Output range, inclusive: from the line containing "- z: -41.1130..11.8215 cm" to the line containing "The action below". Restate those lines from the data below word for word and only those.

☆ ☆ ☆ ☆ ☆

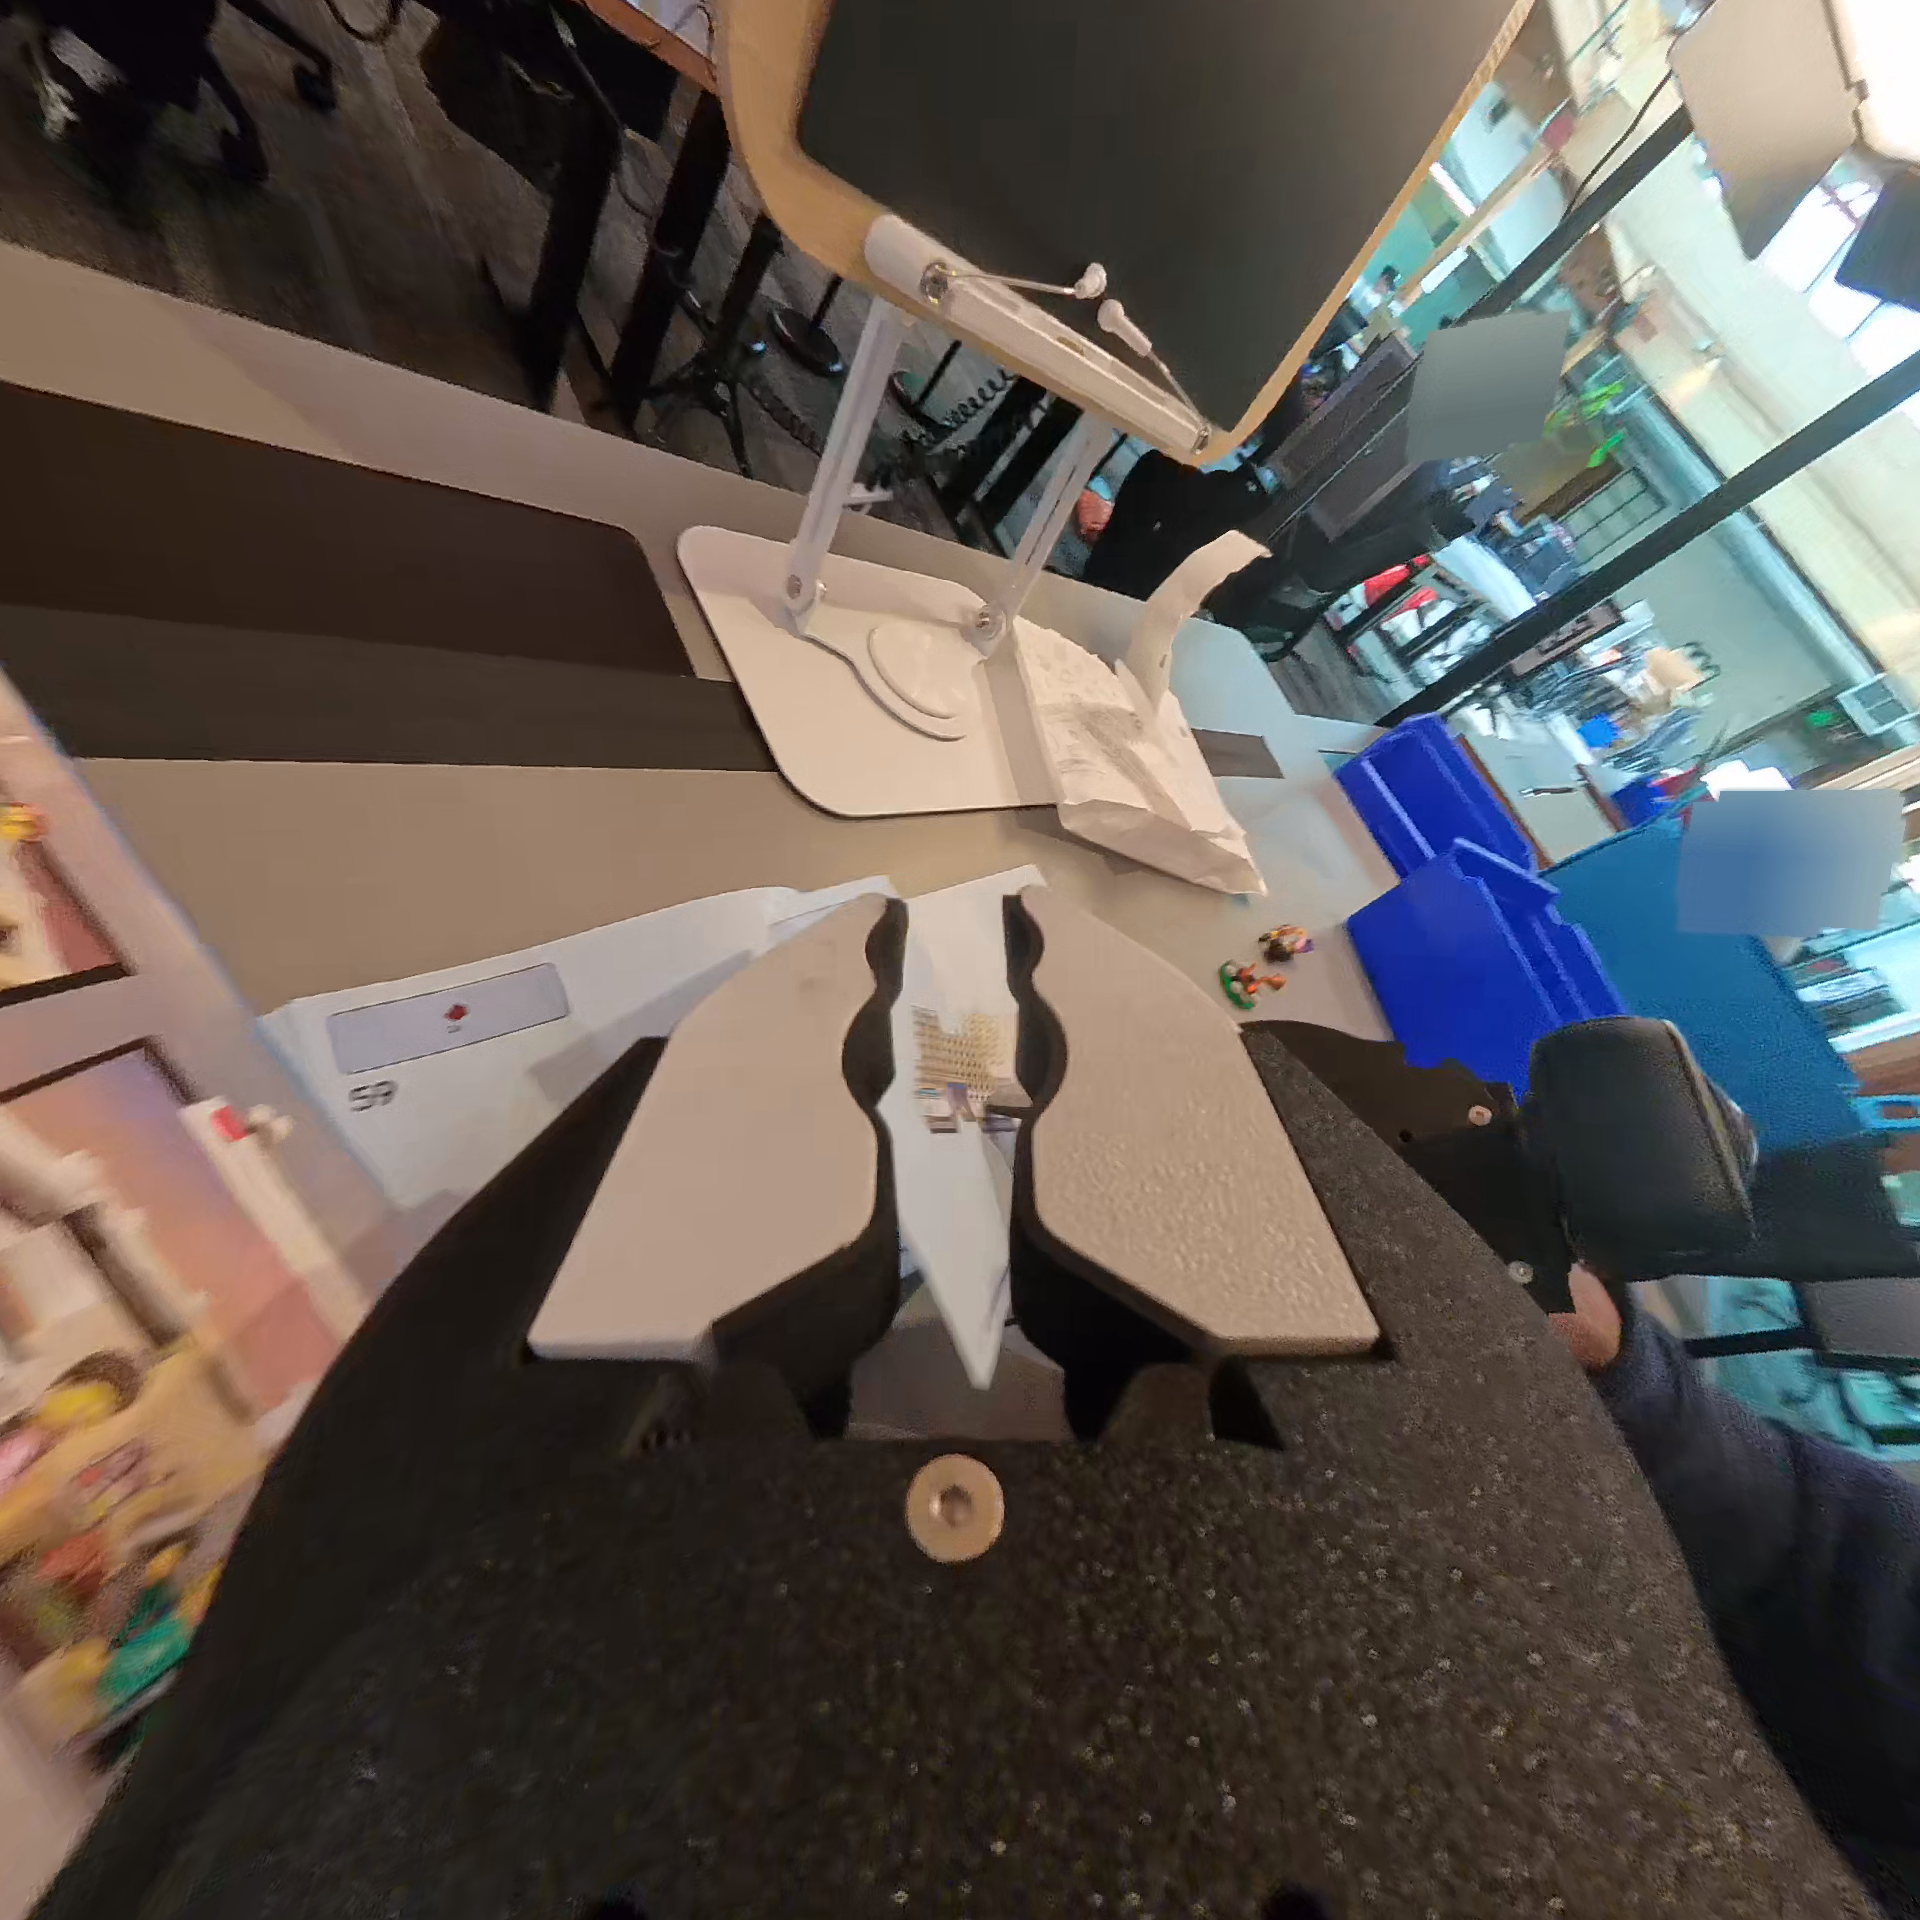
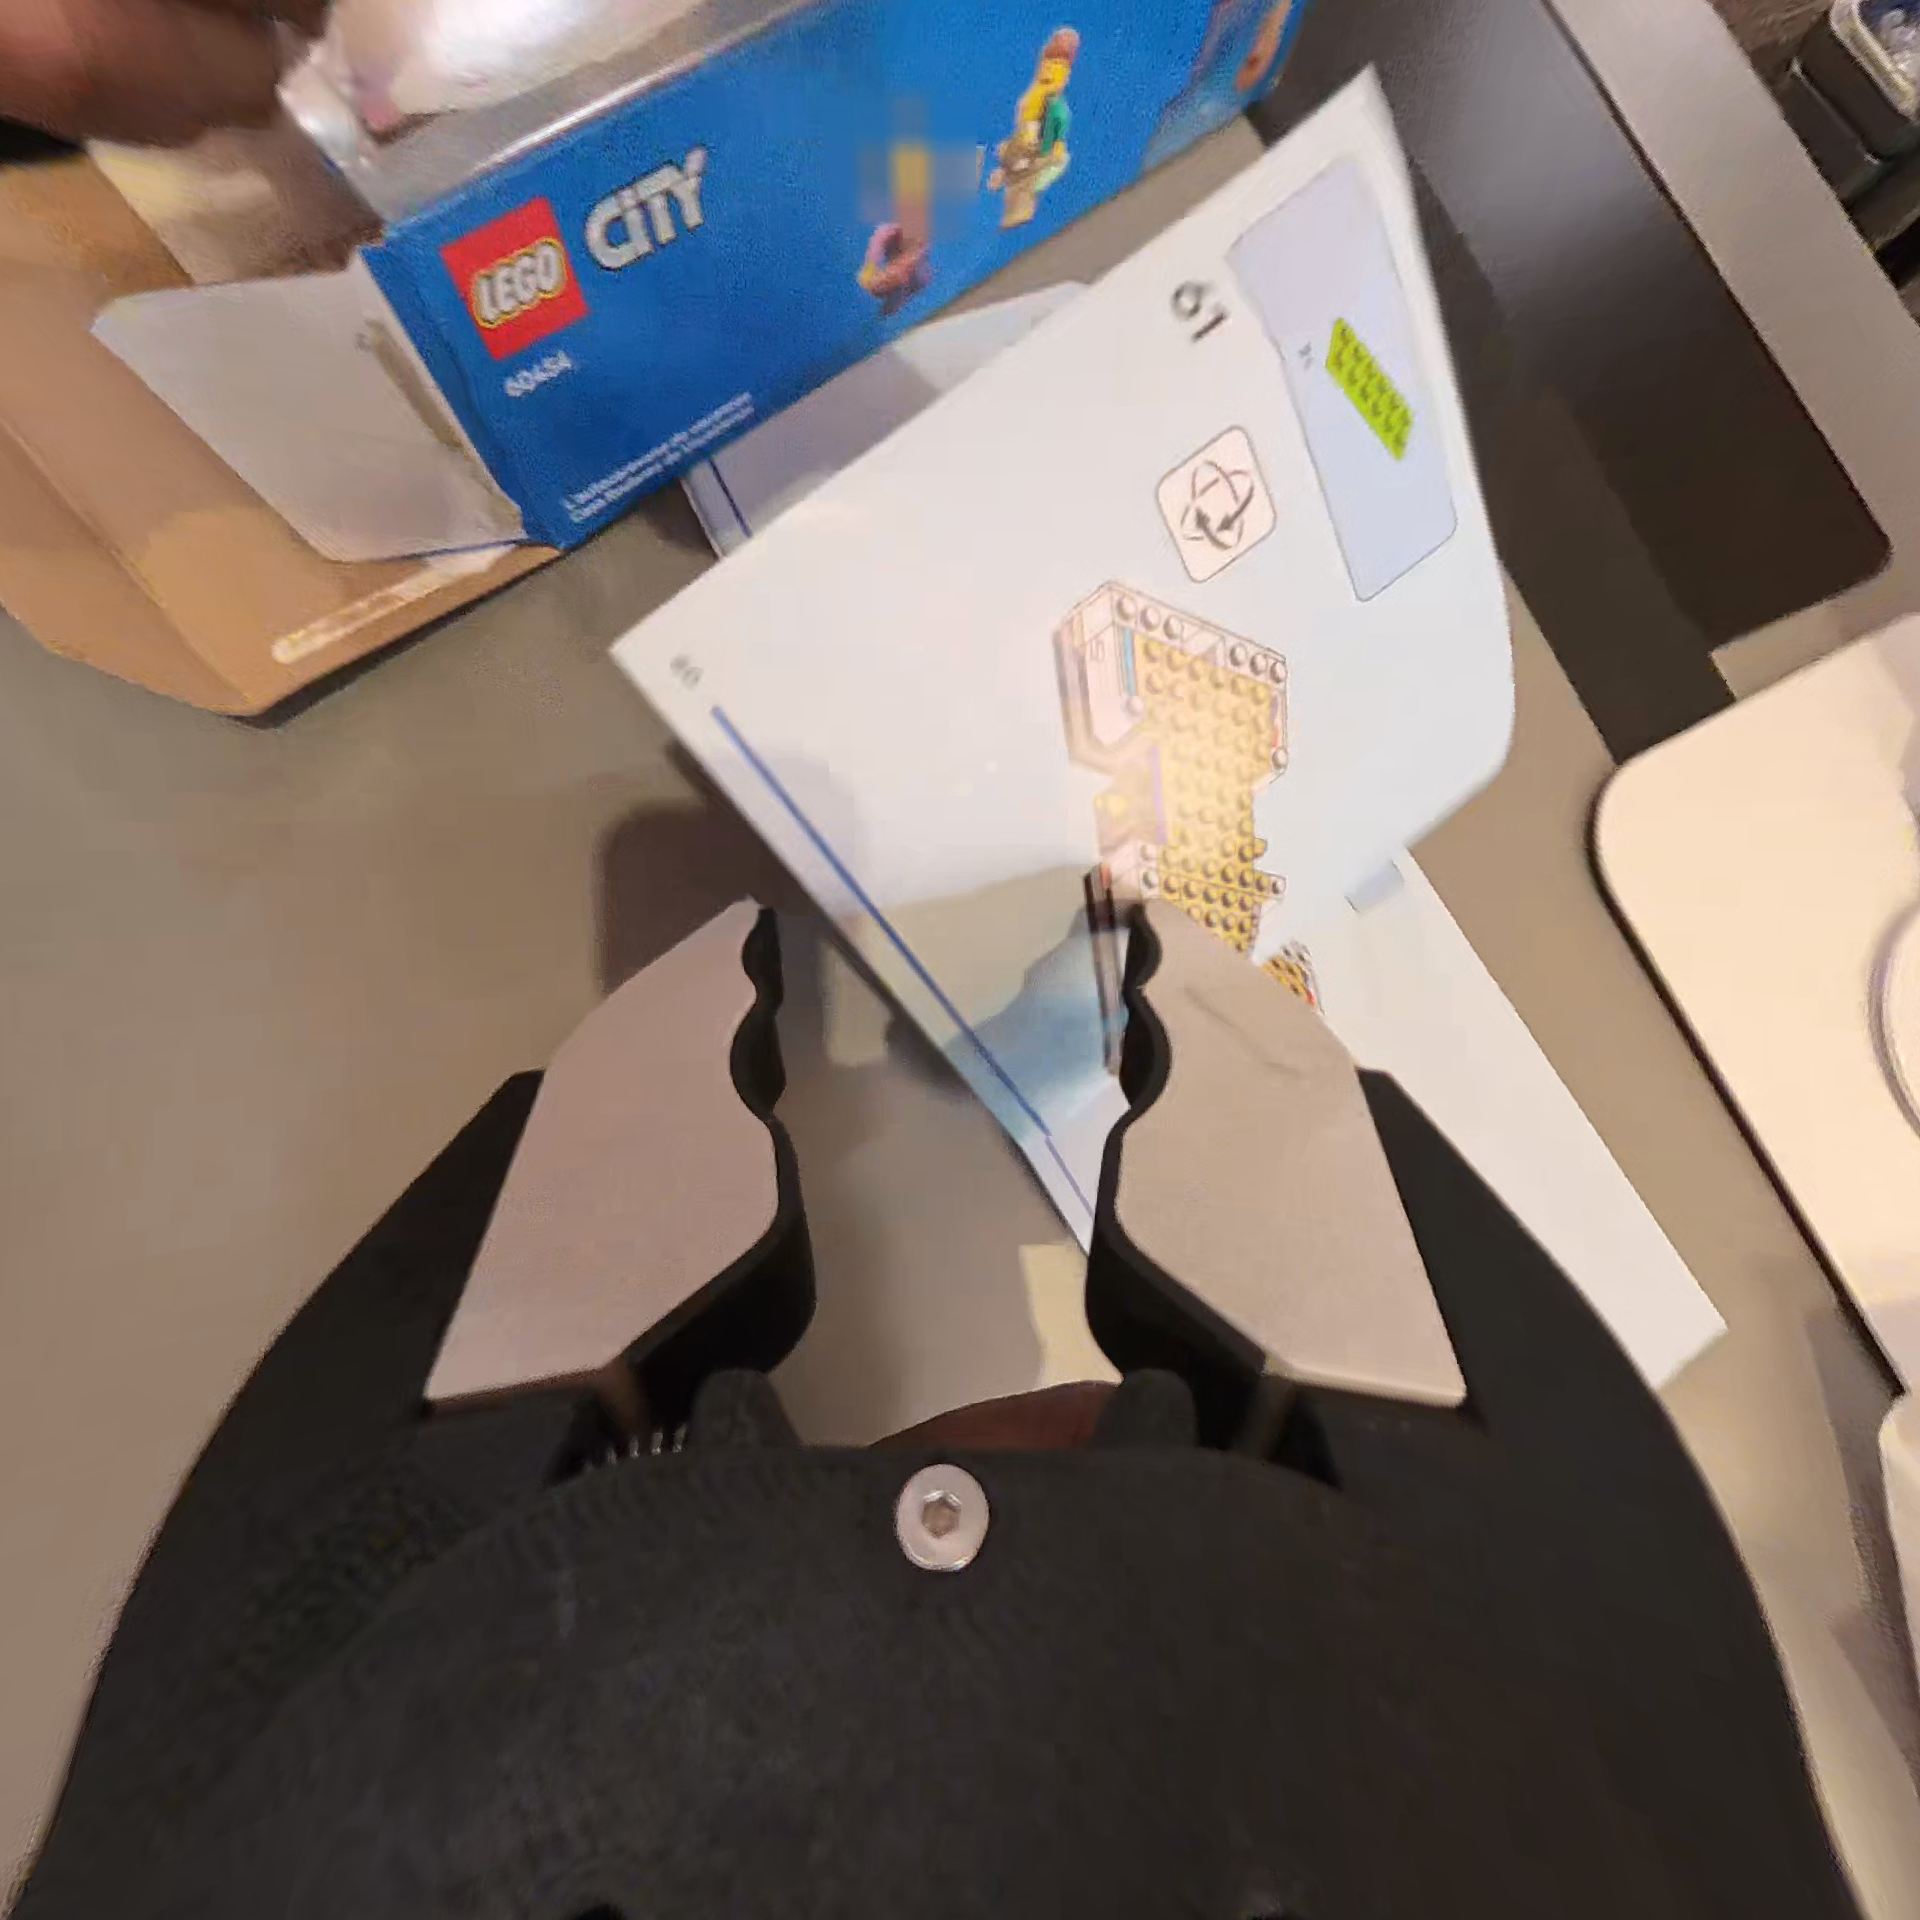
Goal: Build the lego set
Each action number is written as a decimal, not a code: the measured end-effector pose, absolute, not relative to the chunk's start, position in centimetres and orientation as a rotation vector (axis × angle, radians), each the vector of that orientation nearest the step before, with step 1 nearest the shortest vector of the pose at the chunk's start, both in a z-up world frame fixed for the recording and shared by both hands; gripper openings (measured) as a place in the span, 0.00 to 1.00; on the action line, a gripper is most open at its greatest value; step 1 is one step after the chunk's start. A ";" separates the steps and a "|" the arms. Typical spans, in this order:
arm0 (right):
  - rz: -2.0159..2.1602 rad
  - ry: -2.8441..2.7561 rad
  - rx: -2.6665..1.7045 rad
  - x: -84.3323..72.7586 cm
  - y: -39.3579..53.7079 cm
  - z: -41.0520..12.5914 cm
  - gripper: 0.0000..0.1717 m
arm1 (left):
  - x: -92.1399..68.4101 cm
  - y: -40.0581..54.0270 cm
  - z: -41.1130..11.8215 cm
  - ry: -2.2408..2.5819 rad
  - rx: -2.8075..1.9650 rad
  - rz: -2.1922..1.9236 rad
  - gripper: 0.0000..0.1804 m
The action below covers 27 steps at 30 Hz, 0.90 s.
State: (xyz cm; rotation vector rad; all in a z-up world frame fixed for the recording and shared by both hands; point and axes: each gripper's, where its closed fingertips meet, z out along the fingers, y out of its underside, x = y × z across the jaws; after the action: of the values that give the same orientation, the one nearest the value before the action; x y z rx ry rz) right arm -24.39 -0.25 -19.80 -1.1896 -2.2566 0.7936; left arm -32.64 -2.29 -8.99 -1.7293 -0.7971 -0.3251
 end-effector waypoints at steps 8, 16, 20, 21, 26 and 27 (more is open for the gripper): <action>0.812 -2.176 -1.194 -24.6 -0.1 -17.8 0.36 | -31.2 -10.1 -10.2 -0.708 -1.913 0.075 0.14; 0.825 -2.234 -1.377 -23.3 2.1 -20.5 0.38 | -26.0 -13.8 -14.5 -0.677 -2.045 0.170 0.28; 0.796 -2.306 -1.299 -23.8 -0.5 -21.5 0.38 | -25.8 -13.5 -18.2 -0.695 -2.168 0.211 0.29; 0.796 -2.313 -1.277 -24.0 -1.1 -21.6 0.38 | -26.0 -13.3 -19.2 -0.708 -2.198 0.214 0.27; 0.774 -2.315 -1.218 -24.9 -2.8 -21.6 0.37 | -26.7 -13.4 -20.9 -0.694 -2.247 0.304 0.01; 0.774 -2.314 -1.217 -25.1 -2.9 -21.6 0.37 | -26.8 -13.5 -20.4 -0.695 -2.226 0.302 0.01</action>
State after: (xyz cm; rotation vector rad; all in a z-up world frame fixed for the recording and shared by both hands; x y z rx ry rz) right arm -25.05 -2.88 -21.58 -1.2167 -2.3141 0.7739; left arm -26.82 -13.52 -20.45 -2.2258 -0.6955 0.3021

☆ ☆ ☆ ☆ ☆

Solution –
  - z: -41.1130..11.8215 cm
  - ry: -2.2408..2.5819 rad
  - rx: -2.8075..1.9650 rad
  - rz: -2.1922..1.9236 rad
  - gripper: 0.0000..0.1804 m
The action below covers 27 steps at 30 Hz, 0.90 s.

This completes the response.